> **What is expected**
Exactly as written, transcribe the data that follows.

> **Supplied data**
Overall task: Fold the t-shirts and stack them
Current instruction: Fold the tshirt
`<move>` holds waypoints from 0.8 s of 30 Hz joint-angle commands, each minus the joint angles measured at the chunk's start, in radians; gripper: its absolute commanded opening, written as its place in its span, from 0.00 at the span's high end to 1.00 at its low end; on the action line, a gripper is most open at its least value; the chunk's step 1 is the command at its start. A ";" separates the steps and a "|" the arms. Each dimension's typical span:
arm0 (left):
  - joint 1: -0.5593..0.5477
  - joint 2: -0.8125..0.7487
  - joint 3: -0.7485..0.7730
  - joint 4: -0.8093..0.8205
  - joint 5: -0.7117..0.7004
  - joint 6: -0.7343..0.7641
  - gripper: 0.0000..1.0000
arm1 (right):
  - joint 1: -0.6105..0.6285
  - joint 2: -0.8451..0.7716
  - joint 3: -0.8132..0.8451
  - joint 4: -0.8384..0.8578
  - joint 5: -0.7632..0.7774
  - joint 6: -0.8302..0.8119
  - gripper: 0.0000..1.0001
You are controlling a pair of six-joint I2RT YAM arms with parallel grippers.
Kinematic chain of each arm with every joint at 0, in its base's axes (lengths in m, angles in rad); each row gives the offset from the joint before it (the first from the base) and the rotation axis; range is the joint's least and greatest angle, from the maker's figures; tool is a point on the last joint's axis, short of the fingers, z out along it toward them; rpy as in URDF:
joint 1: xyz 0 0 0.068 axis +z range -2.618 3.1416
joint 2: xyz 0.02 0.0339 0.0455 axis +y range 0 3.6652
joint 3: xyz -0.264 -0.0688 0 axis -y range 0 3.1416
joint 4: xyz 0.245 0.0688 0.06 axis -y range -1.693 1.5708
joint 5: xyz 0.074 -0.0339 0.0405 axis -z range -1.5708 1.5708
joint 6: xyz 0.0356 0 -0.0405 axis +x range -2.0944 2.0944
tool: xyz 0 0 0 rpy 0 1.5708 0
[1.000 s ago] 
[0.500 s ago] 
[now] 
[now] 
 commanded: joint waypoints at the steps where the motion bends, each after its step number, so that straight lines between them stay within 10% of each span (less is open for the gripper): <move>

> **Result for this exercise**
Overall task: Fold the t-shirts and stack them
Current instruction: Fold the tshirt
`<move>` holds waypoints from 0.8 s of 30 Hz joint-angle commands, each minus the joint angles measured at the chunk's start, in radians; gripper: its absolute commanded opening, written as its place in its span, from 0.00 at the span's high end to 1.00 at its low end; on the action line, a gripper is most open at its least value; the chunk's step 1 is the command at its start. A ";" separates the steps and a "|" the arms. Each dimension's typical span:
arm0 (left):
  - joint 1: -0.5593..0.5477
  - joint 2: -0.8125..0.7487
  - joint 3: -0.7485..0.7730
  - joint 4: -0.8093..0.8205
  - joint 5: -0.7117..0.7004
  - joint 6: -0.7343..0.7641
  - gripper: 0.0000..1.0000
arm1 (right):
  - joint 1: -0.6105..0.6285
  - joint 2: -0.8451..0.7716
  - joint 3: -0.8132..0.8451
  - joint 4: -0.8384..0.8578
  - joint 5: -0.7632..0.7774
  - joint 6: -0.8302..0.8119
  - gripper: 0.0000..1.0001
You are controlling a pair of six-joint I2RT YAM arms with parallel grippers.
Kinematic chain of each arm with every joint at 0, in its base's axes (lengths in m, angles in rad); each row gives the offset from the joint before it (the first from the base) and the rotation axis; range is the joint's least and greatest angle, from the maker's figures; tool is a point on the last joint's axis, short of the fingers, z out along it toward them; rpy as in URDF:
joint 1: xyz 0 0 0.068 axis +z range -2.618 3.1416
joint 2: xyz 0.02 0.0339 0.0455 axis +y range 0 3.6652
joint 3: xyz -0.264 -0.0688 0 axis -y range 0 3.1416
joint 4: xyz 0.245 0.0688 0.06 axis -y range -1.693 1.5708
joint 5: xyz 0.074 -0.0339 0.0405 axis -z range -1.5708 1.5708
joint 6: xyz 0.0356 0 -0.0405 axis +x range -2.0944 2.0944
tool: xyz 0 0 0 rpy 0 1.5708 0
[1.000 s ago] 
[0.500 s ago] 
[now] 
[now] 
 commanded: joint waypoints at the steps where the motion bends, each after its step number, so that straight lines between them stay within 10% of each span (less is open for the gripper): <move>

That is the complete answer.